A first-century Syrian philosopher, Mara bar Serapion, even compared Jesus to the great thinkers Socrates and Pythagoras, noting that after his execution, “The wise king did not die out altogether. He lives on in the new law he laid down”. And what is the cornerstone of that law? Jesus Himself declared it: “Be merciful, just as your Father is merciful” (Luke 6:36). For Jesus, the most basic truth of the universe—the ultimate reality—is that there is a God of love and mercy. Therefore, the life aligned with this reality, the truly “good life,” is one of love and mercy toward others.
This is the robust, philosophical foundation for the family of God. It is not a social club based on preference, but a spiritual family based on the very character of the Creator. God’s action of setting the solitary in families is an expression of the merciful nature that underpins all existence. To be woven into this family is to be aligned with the ultimate truth of the cosmos.

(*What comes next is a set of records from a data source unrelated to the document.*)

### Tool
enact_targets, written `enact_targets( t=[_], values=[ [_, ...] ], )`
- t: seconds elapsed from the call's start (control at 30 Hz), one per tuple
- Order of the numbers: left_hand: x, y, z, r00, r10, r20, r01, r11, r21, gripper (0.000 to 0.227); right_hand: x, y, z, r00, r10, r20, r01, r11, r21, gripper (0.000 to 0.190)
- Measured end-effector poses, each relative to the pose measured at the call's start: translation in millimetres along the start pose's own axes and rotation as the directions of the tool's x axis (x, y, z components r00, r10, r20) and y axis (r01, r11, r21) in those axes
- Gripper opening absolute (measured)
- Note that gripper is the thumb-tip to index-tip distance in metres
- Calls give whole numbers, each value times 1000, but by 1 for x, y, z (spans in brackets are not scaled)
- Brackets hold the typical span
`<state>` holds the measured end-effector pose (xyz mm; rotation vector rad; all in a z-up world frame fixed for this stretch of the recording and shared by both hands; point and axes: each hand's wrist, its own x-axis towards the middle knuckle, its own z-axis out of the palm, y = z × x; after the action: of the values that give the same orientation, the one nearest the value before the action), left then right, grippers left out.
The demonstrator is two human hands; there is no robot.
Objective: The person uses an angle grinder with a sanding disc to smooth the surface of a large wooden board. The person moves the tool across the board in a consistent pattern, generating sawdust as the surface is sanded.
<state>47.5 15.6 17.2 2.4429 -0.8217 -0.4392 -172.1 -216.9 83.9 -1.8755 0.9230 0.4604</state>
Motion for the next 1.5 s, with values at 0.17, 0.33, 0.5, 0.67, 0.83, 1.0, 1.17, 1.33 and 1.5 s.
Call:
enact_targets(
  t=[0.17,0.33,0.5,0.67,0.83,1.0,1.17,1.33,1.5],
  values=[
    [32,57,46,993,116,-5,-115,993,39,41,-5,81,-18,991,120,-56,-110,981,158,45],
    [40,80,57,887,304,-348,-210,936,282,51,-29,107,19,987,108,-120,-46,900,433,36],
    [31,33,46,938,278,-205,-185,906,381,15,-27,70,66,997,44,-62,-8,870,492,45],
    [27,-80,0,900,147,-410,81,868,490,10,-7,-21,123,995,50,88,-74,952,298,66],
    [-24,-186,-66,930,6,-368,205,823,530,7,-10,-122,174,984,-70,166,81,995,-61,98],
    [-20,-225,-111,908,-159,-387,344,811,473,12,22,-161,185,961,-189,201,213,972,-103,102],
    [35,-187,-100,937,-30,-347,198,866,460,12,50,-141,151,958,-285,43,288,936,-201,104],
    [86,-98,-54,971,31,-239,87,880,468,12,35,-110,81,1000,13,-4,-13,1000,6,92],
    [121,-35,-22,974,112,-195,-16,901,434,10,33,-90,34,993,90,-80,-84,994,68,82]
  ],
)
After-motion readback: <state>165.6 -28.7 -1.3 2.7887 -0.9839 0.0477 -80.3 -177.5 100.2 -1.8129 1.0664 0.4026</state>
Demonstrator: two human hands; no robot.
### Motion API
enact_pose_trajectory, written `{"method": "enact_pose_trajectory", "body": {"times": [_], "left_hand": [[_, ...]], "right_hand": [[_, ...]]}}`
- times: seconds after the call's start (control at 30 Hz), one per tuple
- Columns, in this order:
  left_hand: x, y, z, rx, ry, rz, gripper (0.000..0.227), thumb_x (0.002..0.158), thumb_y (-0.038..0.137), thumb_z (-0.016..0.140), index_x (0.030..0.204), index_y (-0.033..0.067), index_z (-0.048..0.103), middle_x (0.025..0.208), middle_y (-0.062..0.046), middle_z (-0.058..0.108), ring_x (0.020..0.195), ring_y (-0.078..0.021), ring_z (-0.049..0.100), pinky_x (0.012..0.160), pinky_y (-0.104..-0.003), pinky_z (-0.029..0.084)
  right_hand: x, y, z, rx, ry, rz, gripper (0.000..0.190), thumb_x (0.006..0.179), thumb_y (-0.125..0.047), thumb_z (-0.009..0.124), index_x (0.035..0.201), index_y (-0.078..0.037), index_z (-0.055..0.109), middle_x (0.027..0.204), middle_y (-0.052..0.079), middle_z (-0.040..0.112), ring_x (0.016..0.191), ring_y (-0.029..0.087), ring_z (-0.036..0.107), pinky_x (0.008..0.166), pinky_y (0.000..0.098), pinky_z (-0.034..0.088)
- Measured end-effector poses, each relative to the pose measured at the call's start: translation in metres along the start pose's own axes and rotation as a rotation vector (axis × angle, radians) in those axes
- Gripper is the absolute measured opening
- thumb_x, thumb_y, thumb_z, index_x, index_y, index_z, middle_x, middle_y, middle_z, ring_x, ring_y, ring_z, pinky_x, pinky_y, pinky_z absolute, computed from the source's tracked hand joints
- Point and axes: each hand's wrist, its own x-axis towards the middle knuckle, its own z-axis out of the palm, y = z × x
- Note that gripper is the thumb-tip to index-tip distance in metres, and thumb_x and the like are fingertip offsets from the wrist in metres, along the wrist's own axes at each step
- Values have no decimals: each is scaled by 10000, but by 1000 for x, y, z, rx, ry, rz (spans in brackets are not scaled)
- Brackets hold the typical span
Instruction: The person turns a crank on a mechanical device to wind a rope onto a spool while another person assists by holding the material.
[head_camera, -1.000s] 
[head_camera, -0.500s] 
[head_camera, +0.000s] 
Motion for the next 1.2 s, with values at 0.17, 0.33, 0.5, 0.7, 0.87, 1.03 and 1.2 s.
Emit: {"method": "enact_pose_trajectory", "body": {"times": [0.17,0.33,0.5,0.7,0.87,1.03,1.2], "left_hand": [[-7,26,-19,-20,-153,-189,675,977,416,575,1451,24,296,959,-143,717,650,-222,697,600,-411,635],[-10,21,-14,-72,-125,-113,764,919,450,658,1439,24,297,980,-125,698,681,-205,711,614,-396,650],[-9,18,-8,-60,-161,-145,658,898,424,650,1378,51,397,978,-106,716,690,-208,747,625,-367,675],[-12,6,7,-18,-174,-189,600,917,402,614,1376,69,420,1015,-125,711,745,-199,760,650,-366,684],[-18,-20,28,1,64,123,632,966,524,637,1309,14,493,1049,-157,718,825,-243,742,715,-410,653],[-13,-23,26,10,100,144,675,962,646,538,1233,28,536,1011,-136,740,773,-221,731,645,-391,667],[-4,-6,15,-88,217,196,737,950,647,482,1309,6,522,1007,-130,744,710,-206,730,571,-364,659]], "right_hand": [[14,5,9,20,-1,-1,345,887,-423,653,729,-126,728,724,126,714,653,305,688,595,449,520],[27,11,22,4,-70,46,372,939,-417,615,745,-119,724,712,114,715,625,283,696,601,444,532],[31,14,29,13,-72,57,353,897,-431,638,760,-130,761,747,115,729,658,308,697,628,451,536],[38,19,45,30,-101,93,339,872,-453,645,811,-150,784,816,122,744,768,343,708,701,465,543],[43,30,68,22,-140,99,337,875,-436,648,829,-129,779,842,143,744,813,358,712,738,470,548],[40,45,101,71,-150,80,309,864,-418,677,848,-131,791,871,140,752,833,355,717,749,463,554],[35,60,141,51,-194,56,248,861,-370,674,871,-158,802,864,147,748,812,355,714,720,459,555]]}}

A Confrontation with Our Culture
Here, I must sound a prophetic alarm. We live in a time of what philosopher Jonathan Pennington calls the “marginalization of Scripture,” where Christianity is reduced to a private spirituality with little to say about public life and flourishing. We have bought the lie that family is primarily about personal fulfillment. When friction comes, we are tempted to abandon the wheel, to seek a smoother, more comfortable lump of clay.
But this is a rebellion that leads to a “sun-scorched land”. It is the opposite of the prosperity and joy promised to those God leads forth. The Potter’s work requires that we reject the cultural narrative of easy abandonment and embrace the biblical call to costly, committed love. True liberation is not found in freedom from commitment, but in submitting to the shaping hands of the Potter.
The Akasia Application: Finding Family in the Concrete Jungle
So, what does this look like for us, here in the northern stretches of Tshwane? It means seeing our local church, our small group, or our own household with new eyes. That single mother in Karenpark, the young graduate professional living alone in a Florauna complex, the elderly widow in Amandasig—they are not someone else’s responsibility. They are potential members of the family God is building.
Perhaps God is calling you to be the means through which He fulfils His promise. To invite a solitary soul to a Sunday braai after fellowship at the local church. To offer a word of encouragement as genuine as the one shared with me decades ago by a godly missionary in Pretoria, who taught me that we must, like Jesus, sit on the mountains of life and not let them sit on us. This is how revival spreads—not as a consuming fire that destroys, but as a candle’s flame that illuminates and warms, touching one life, one family, one community at a time.
Prayer of the Shaped Clay
Potter God, our Father,
We confess our resistance to Your hands. We often mistake Your shaping pressure for punishment and the friction of formation for failure. Grant us the grace to trust Your design. Give us patient, intentional love for the family—both biological and spiritual—You have placed us in. As you are knitting us together, help us to embrace the process. We choose today to believe that Your promise is true: You are setting the solitary in families. Use our lives, our homes, and our community here in Akasia as a testament to Your creative, unifying love. In the name of Jesus, the Great Philosopher and our Saviour, Amen.